ASSIGNMENT » Output all the data below verbatim.

[Opening GIVEN INFORMATION section]

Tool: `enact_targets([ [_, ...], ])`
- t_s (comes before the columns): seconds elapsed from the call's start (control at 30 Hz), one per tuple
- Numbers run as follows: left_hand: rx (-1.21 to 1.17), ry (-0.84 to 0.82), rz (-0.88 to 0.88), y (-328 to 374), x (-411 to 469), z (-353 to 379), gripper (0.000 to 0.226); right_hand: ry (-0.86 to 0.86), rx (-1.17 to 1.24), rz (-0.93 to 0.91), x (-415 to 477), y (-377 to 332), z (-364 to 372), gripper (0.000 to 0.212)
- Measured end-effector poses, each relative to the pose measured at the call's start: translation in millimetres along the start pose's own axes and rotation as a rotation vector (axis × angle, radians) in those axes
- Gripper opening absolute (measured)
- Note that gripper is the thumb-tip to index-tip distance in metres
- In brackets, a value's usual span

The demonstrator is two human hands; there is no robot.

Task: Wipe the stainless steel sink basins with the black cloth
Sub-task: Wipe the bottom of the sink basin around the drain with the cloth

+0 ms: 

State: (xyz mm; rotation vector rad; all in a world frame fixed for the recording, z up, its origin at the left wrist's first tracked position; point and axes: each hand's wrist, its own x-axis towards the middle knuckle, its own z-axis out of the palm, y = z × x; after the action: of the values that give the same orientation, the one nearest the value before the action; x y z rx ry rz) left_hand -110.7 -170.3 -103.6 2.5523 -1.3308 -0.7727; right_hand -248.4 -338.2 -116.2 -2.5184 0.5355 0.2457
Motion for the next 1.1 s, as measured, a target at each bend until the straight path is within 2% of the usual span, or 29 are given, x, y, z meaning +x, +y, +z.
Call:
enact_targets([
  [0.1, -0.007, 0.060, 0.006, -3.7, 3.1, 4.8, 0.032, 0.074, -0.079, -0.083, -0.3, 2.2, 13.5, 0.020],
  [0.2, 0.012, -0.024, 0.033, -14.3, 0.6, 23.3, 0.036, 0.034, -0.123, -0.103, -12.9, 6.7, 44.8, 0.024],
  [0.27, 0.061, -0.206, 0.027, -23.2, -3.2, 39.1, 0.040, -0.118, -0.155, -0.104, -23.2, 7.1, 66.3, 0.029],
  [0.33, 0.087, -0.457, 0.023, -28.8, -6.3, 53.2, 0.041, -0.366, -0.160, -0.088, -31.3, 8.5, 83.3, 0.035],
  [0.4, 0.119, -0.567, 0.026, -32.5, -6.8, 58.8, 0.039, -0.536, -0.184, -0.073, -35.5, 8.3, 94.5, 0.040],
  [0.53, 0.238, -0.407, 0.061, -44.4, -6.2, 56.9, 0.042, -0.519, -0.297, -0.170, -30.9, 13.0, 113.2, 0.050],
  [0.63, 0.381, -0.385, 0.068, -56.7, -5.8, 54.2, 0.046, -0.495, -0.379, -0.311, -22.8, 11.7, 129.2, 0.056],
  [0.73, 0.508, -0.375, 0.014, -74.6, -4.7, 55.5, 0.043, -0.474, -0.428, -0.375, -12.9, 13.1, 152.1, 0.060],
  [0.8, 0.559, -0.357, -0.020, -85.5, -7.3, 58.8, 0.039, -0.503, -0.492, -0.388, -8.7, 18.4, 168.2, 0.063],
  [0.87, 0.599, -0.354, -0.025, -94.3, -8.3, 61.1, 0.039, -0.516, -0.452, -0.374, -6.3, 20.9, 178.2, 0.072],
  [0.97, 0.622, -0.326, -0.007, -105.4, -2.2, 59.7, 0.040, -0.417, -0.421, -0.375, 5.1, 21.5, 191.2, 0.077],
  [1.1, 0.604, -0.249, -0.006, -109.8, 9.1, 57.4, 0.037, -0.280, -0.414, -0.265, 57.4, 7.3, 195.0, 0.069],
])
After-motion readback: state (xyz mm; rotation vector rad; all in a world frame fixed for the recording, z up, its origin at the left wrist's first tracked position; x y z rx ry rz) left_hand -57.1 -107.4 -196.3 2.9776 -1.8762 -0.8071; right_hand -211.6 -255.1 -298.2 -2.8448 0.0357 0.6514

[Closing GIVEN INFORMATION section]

RESULT OF THE TASK »
Tool: `enact_targets([ [_, ...], ])`
- t_s (comes before the columns): seconds elapsed from the call's start (control at 30 Hz), one per tuple
- Numbers run as follows: left_hand: rx (-1.21 to 1.17), ry (-0.84 to 0.82), rz (-0.88 to 0.88), y (-328 to 374), x (-411 to 469), z (-353 to 379), gripper (0.000 to 0.226); right_hand: ry (-0.86 to 0.86), rx (-1.17 to 1.24), rz (-0.93 to 0.91), x (-415 to 477), y (-377 to 332), z (-364 to 372), gripper (0.000 to 0.212)
- Measured end-effector poses, each relative to the pose measured at the call's start: translation in millimetres along the start pose's own axes and rotation as a rotation vector (axis × angle, radians) in those axes
- Gripper opening absolute (measured)
- Note that gripper is the thumb-tip to index-tip distance in metres
- In brackets, a value's usual span

The demonstrator is two human hands; there is no robot.

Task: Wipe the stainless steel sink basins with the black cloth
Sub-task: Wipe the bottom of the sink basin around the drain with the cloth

+0 ms: 

State: (xyz mm; rotation vector rad; all in a world frame fixed for the recording, z up, its origin at the left wrist's first tracked position; point and axes: each hand's wrist, its own x-axis towards the middle knuckle, its own z-axis out of the palm, y = z × x; after the action: of the values that give the same orientation, the one nearest the value before the action; x y z rx ry rz) left_hand -110.7 -170.3 -103.6 2.5523 -1.3308 -0.7727; right_hand -248.4 -338.2 -116.2 -2.5184 0.5355 0.2457
Motion for the next 1.1 s, as measured, a target at each bend until the straight path is within 2% of the usual span, or 29 are given, x, y, z meaning +x, +y, +z.
Call:
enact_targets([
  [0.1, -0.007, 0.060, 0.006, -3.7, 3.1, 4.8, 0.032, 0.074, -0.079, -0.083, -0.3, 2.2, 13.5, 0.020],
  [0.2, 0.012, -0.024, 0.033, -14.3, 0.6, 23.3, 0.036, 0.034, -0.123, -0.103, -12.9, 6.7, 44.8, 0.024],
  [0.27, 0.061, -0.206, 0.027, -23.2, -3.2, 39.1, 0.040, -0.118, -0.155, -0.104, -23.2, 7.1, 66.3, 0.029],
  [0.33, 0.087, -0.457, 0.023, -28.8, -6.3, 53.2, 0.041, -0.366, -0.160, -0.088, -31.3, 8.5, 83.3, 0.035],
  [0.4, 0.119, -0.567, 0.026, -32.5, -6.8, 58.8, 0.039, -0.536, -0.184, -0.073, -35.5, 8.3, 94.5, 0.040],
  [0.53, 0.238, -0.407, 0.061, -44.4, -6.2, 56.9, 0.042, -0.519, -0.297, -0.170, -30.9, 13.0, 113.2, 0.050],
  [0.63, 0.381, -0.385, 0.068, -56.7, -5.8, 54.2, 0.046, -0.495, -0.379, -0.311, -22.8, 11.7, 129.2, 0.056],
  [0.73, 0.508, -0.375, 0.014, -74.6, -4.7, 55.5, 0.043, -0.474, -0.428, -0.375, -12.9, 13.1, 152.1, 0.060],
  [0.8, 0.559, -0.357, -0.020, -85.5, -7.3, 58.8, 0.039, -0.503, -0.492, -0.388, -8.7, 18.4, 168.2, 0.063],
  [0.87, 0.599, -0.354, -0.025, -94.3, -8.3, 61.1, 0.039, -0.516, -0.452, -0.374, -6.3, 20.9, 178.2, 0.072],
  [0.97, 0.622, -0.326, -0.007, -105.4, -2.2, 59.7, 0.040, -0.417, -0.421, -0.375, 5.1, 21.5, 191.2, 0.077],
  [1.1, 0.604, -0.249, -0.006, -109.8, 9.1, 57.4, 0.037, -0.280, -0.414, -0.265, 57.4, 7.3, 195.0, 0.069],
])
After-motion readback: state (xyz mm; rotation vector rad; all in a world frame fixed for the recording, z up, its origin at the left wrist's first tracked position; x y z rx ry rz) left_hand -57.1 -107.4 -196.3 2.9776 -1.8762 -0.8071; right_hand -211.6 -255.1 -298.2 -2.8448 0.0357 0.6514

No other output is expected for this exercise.